WHAT YOU ARE ASKED TO DO: Would you return the lines between the one holding "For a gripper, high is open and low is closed" and the one holding "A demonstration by", inclusive, and only those, exactly as they stand in the listing below?

DATA SHOWN:
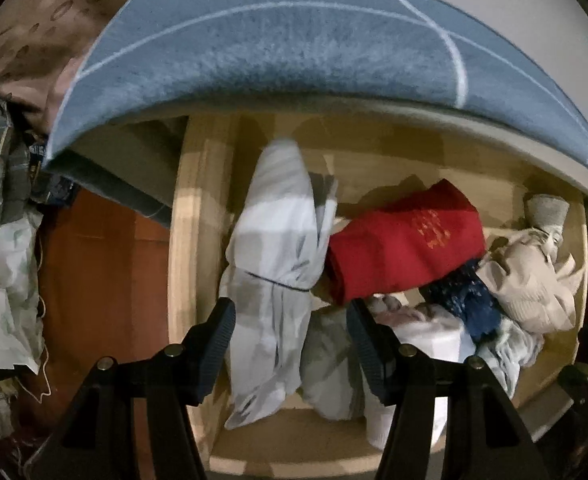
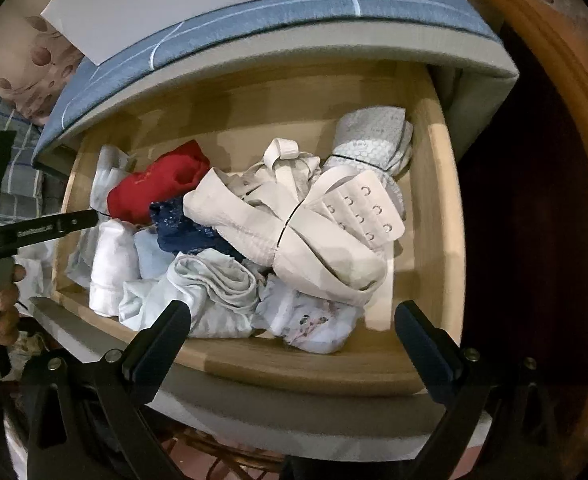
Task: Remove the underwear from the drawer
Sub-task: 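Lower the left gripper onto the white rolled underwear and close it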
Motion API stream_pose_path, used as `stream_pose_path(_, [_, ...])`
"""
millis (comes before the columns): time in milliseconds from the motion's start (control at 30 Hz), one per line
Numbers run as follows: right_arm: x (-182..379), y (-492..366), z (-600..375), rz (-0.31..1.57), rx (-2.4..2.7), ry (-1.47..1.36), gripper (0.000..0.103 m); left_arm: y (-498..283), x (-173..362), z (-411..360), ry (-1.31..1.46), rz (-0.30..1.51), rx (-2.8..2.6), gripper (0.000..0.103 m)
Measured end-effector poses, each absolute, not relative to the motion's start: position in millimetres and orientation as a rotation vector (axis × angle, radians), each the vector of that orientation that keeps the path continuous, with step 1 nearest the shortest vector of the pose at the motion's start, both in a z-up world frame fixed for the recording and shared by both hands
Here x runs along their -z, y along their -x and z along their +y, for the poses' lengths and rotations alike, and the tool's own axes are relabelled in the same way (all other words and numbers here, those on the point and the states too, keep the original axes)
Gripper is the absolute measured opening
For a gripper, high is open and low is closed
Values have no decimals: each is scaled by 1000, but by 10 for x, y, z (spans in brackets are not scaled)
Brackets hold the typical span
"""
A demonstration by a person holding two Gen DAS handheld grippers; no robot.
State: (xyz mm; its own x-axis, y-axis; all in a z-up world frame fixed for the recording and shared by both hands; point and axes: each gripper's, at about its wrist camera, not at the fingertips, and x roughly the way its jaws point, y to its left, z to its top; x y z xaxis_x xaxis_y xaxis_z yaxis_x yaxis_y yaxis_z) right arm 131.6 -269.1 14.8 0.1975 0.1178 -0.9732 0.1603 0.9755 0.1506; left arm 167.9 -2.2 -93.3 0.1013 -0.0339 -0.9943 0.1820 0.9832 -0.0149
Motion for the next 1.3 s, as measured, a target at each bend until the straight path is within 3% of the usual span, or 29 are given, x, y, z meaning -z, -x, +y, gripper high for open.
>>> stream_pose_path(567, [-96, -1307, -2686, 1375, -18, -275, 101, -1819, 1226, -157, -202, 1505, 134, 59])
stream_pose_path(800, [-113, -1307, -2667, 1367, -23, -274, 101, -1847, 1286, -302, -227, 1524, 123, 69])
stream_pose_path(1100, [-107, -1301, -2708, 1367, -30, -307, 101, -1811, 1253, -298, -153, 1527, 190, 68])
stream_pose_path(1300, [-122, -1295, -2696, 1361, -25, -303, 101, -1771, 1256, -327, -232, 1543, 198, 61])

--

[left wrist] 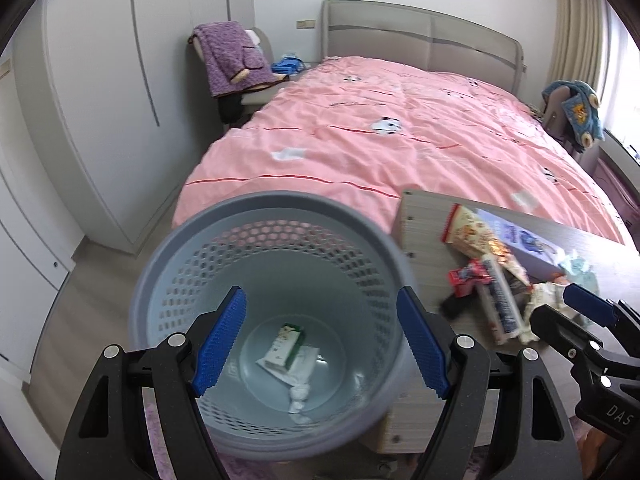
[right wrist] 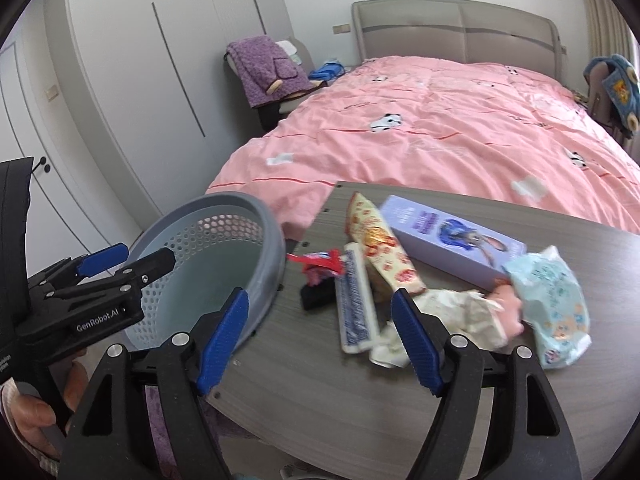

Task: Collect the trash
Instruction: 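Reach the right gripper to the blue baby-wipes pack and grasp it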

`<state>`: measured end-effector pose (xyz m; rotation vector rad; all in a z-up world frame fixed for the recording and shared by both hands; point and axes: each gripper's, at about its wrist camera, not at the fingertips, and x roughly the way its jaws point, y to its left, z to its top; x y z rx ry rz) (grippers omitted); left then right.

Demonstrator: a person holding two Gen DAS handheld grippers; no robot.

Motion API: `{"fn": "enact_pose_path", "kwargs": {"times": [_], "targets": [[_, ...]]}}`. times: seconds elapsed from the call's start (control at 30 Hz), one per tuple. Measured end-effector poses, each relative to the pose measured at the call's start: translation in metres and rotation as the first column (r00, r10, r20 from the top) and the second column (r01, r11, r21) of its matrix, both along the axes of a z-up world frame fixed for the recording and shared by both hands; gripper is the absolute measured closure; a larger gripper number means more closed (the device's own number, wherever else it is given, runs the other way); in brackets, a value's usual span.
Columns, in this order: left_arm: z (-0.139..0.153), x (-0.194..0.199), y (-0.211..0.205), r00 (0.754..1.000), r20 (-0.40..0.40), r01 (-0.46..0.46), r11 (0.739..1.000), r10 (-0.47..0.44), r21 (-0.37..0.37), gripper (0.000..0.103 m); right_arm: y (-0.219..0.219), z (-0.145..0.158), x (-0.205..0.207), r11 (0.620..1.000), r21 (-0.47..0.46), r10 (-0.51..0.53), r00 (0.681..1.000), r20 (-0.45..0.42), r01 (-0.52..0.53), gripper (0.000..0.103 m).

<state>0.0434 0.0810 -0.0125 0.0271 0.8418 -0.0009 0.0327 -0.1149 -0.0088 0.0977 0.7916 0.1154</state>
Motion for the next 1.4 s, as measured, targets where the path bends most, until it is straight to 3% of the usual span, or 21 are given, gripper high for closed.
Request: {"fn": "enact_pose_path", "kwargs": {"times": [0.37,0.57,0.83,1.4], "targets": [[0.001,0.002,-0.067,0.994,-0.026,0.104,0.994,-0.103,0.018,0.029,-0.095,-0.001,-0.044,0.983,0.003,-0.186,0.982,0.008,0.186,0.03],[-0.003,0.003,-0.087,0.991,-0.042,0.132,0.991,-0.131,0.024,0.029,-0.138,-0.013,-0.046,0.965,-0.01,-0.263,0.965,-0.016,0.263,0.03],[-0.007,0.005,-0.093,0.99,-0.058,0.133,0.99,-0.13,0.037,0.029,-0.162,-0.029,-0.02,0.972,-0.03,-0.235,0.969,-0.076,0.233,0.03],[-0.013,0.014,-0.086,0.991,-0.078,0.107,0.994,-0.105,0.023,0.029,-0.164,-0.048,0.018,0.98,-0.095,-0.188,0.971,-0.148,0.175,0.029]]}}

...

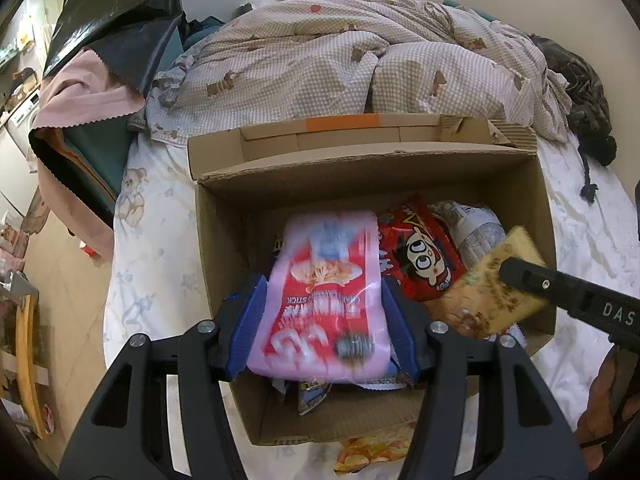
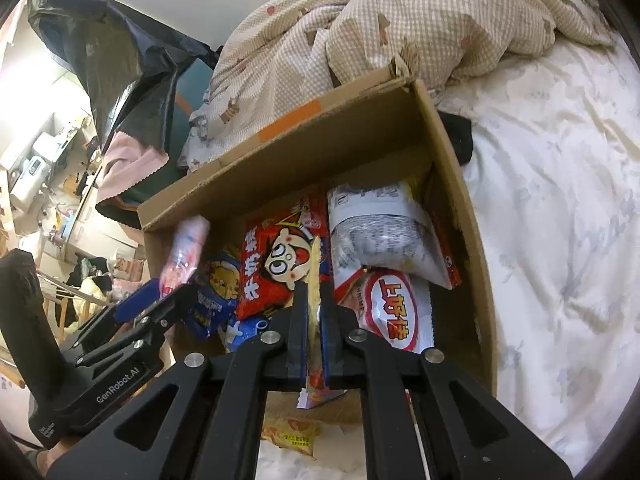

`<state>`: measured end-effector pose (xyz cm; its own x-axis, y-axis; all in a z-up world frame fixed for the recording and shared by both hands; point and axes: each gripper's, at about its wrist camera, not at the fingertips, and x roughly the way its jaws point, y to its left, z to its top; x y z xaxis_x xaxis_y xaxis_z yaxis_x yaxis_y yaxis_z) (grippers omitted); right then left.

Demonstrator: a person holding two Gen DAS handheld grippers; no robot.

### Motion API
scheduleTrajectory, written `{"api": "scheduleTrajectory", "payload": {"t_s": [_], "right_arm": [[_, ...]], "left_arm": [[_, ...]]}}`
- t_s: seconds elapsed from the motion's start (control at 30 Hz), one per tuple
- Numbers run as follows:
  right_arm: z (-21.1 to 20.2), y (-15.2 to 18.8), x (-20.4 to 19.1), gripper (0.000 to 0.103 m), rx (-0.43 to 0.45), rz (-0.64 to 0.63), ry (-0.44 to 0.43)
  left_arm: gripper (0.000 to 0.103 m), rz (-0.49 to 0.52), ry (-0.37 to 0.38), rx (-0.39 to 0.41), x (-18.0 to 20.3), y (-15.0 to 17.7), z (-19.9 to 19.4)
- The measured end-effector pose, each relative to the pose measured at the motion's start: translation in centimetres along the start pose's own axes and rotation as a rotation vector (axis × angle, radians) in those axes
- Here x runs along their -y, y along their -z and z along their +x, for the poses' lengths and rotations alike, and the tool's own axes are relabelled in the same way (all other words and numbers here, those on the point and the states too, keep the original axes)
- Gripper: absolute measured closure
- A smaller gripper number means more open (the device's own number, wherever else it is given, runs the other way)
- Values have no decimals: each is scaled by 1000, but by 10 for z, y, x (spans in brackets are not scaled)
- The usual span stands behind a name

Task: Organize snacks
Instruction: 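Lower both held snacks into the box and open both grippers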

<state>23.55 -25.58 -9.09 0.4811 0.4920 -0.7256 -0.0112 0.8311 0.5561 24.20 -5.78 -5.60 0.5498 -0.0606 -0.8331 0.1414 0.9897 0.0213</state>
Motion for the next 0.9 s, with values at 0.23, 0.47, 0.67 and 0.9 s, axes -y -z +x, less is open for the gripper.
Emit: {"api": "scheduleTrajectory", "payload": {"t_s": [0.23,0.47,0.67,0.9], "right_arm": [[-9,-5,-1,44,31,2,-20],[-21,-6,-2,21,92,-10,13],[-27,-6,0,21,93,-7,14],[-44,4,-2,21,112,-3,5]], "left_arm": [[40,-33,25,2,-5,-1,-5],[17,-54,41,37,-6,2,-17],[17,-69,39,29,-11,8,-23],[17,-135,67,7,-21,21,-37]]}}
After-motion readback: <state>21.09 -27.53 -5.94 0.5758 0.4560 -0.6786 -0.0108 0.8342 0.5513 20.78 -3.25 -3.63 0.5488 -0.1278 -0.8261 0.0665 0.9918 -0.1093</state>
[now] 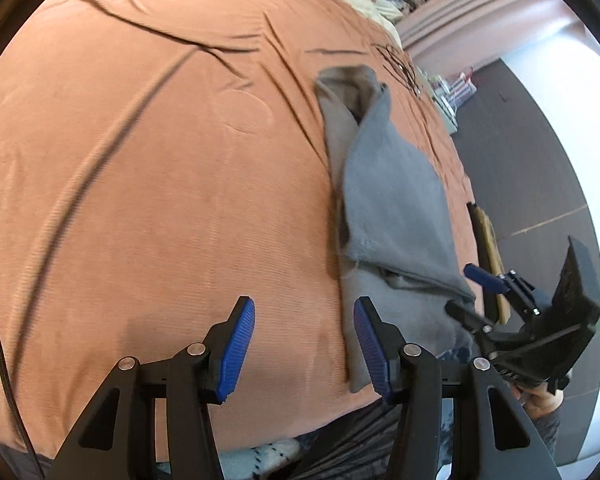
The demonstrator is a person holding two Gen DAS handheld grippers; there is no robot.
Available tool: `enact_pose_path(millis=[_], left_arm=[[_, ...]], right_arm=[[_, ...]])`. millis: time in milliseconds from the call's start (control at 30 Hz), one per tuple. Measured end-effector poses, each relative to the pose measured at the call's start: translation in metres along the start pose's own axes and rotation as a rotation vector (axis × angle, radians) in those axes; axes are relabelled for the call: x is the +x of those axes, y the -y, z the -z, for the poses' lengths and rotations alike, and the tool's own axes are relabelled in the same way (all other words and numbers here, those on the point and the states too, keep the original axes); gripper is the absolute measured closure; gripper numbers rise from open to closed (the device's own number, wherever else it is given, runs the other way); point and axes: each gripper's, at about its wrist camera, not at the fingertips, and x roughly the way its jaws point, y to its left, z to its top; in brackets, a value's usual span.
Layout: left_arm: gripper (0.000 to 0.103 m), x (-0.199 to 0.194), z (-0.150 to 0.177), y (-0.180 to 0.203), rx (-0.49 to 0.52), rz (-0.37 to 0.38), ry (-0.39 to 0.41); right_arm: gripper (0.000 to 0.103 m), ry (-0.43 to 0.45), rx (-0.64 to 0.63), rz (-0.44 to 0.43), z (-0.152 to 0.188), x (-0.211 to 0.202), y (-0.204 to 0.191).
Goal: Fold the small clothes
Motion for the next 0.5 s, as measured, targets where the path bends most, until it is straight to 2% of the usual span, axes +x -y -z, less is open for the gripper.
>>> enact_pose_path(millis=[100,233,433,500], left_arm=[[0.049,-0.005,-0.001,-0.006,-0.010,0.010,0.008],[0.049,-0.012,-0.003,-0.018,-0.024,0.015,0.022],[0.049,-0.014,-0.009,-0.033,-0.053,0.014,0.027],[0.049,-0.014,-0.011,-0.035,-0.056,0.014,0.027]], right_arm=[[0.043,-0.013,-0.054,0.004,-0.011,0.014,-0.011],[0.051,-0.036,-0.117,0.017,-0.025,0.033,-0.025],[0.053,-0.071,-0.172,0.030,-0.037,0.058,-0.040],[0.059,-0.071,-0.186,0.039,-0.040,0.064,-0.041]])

TASK OUTPUT:
For a gripper, high is open and low is closed
Values have no decimals: each is scaled by 1000, but by 10 for x, y, z (spans in brackets are not scaled)
Brackets hold the typical span
"""
A demonstration by a person holding two Gen DAS handheld grippers; no robot.

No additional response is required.